Drainage composites consist of plastic formed into a 3-D dimpled sheet or geonet cross-grid. The composites maintain a path for drainage between the dimples or cross-grid while supporting overlying materials. Drainage cores are more easily clogged than a paver-on-pedestal system because the drainage area is generally thinner. Soil, concrete, or mortar placed over them can run or be washed into the drain core where the filter fabric is not properly installed. Designs using a drainage composite course should consider the following:

flow capacity;
compressive strength;
filter fabric; and
thickness of the wearing course to distribute the expected loads.

One should co-ordinate the use of drainage composite with support requirements for the paving system––both during installation and in-service. Drainage composites are available with overall compressive strengths high enough for most applications. The design should also include not installing the paver pedestal directly to the drainage composite. General composite plastic drainage cores have high compression strength when dead loads are distributed through a thick, uniform material layer. However, they are not as good when the load is applied directly at a point to the drainage core.

A drain composite with capacity exceeding the expected flow rate should be selected. For continuous paving systems where most of the water drains off the exposed surface, the expected flow rate at the membrane level is low. However, since access is limited or not an option, thicker drainage cores with higher drainage capacity are still preferred because the larger drainage space is less susceptible to clogging. Continuity of the drainage pathway is imperative––the drainage core should extend all the way to the drain.

Most drainage composite is approximately 6.4 to 11.4 mm (0.25 to 0.45 in.) thick with published flow rates of 10 to 25 Lpm per metre width (9 to 22 gpm per foot width). This test is typically reported for a hydraulic gradient of 1.0 under a pressure load of 172 kPa (3600 psf). For specific product properties, one should refer to current manufacturers’ published literature. Geonet versions have a very low profile and, as such, have a thinner area to transport water and generally have a lower flow capacity than dimple-formed prefabricated drainage cores.

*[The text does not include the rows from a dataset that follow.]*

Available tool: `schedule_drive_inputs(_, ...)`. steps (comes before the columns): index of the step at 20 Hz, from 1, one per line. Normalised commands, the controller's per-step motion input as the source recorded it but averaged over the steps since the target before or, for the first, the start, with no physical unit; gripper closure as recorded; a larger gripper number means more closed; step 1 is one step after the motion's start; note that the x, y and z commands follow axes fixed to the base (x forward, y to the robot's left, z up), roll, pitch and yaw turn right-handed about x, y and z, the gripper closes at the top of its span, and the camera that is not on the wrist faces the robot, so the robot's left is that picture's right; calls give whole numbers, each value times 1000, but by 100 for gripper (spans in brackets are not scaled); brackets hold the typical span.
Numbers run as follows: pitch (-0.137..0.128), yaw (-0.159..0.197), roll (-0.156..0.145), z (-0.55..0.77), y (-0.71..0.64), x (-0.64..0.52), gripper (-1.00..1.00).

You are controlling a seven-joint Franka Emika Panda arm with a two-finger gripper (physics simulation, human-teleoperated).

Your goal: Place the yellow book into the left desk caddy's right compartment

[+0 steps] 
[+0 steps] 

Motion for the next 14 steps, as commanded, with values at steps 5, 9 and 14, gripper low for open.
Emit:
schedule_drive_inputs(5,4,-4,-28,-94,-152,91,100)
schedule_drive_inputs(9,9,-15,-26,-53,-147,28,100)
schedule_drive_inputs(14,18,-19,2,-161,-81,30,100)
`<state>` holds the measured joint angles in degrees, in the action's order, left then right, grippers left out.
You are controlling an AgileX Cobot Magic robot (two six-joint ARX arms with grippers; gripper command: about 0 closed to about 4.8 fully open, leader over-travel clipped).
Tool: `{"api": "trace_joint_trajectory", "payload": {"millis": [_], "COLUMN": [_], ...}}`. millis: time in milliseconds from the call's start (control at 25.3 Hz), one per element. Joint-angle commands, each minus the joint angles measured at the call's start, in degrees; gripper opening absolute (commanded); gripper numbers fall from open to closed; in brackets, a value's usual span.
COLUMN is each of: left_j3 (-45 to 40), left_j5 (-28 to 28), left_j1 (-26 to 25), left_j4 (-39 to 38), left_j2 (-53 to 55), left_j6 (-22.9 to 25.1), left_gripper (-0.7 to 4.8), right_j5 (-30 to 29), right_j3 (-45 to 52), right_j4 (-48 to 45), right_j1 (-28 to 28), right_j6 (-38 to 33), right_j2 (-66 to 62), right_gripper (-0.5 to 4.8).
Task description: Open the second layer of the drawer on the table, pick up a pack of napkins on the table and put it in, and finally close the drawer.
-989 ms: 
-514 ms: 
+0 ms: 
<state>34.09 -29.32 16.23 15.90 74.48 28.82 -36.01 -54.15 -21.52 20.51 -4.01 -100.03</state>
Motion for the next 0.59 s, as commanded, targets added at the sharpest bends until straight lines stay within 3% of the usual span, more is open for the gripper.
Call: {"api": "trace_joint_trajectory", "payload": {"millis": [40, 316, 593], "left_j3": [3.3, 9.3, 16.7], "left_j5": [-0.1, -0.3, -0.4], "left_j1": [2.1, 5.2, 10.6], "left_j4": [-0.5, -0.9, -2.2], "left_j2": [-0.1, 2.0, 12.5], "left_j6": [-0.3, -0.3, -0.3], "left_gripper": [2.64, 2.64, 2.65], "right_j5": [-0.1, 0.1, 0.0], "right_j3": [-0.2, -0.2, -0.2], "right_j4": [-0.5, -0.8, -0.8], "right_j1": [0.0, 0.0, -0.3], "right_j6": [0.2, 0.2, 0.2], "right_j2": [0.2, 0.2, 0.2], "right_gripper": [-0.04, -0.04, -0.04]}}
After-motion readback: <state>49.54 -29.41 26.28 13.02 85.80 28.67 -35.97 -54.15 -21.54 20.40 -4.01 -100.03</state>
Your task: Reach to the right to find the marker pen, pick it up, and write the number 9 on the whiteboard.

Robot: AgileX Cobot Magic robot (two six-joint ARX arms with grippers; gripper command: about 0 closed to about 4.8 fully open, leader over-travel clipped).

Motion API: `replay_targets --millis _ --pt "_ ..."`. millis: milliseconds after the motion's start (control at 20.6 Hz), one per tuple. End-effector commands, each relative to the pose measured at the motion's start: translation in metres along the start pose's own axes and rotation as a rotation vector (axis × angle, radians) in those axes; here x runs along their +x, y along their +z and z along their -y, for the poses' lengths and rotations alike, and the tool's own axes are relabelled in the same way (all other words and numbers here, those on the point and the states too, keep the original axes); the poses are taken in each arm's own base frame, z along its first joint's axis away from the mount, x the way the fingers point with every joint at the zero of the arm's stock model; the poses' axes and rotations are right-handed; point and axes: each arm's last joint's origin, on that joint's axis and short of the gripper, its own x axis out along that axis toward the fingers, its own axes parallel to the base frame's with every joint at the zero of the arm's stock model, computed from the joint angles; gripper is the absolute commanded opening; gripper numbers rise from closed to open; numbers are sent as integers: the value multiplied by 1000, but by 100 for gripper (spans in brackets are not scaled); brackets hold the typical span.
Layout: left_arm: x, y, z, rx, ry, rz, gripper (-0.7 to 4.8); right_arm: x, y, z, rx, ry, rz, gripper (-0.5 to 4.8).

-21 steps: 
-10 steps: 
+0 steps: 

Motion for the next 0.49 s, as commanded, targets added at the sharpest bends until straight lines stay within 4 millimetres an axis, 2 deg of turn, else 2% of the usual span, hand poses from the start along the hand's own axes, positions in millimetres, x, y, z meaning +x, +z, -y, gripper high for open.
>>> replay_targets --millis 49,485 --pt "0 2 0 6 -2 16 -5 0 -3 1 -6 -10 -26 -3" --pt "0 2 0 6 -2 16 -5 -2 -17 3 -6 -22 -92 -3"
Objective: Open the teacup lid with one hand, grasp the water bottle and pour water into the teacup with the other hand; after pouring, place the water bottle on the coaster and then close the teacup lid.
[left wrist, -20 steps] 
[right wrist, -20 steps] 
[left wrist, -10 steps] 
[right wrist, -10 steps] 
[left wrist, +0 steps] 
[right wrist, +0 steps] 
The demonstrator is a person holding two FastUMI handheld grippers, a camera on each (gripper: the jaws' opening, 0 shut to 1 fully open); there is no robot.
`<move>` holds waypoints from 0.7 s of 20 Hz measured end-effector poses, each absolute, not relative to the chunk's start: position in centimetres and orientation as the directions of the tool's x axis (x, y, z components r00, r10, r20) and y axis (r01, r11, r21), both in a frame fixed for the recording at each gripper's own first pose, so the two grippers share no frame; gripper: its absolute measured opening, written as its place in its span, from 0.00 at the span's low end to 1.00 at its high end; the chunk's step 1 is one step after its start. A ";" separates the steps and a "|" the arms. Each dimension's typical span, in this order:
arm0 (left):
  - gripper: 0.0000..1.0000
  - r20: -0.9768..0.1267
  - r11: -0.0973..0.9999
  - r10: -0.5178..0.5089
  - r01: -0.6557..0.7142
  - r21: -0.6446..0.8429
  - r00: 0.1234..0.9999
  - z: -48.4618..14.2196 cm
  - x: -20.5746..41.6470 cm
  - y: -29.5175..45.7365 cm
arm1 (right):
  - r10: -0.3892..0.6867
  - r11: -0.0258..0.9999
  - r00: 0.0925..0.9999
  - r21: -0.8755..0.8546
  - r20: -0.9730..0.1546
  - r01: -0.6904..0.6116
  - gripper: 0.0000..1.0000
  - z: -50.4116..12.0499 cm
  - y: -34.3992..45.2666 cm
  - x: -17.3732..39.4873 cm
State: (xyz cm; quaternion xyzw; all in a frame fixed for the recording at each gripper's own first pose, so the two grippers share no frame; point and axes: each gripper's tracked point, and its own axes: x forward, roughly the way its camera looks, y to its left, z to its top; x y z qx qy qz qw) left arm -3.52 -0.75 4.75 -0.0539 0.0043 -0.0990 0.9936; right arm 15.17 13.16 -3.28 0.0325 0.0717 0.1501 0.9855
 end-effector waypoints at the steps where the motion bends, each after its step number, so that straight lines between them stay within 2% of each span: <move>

The deck of a heliport waterproofing rehab project was four storeys up. A welded PVC system with an active polymer core layer was installed to replace the old BUR waterproofing system.

Another item one should consider when selecting a prefabricated drainage composite is the type and properties of the filter fabric bonded to the core. The filter fabric for plaza decks with concrete slabs is generally a woven polypropylene geotextile with high tensile strength properties. In planters, the filter fabric is generally a thick nonwoven geotextile for better filter properties of soil particles. However, no matter which filter fabric is specified, careful installation is needed to prevent debris from washing through the fabric at joints, core edges, or terminations and potentially clogging the drainage composite. For example, a paver bed should not consist of extremely fine granite dust or sand able to migrate through the filter fabric.

Compressive strength is another important design consideration with prefabricated drainage composites. As with flow capacity, one should choose the composite with a compressive strength that exceeds the loads expected. Additionally, the thickness and type of wearing course material is also a consideration with regard to load capacity because the load is disbursed over a greater area with a thicker wearing course than a thin-wearing course. Assembly thickness is extremely important to consider when designing a plaza with pavers laid into a sand or gravel bed. Thin-wearing course coverage can point-load the composite and may cause it to collapse, making the pavers shift and further displacing the sand bed.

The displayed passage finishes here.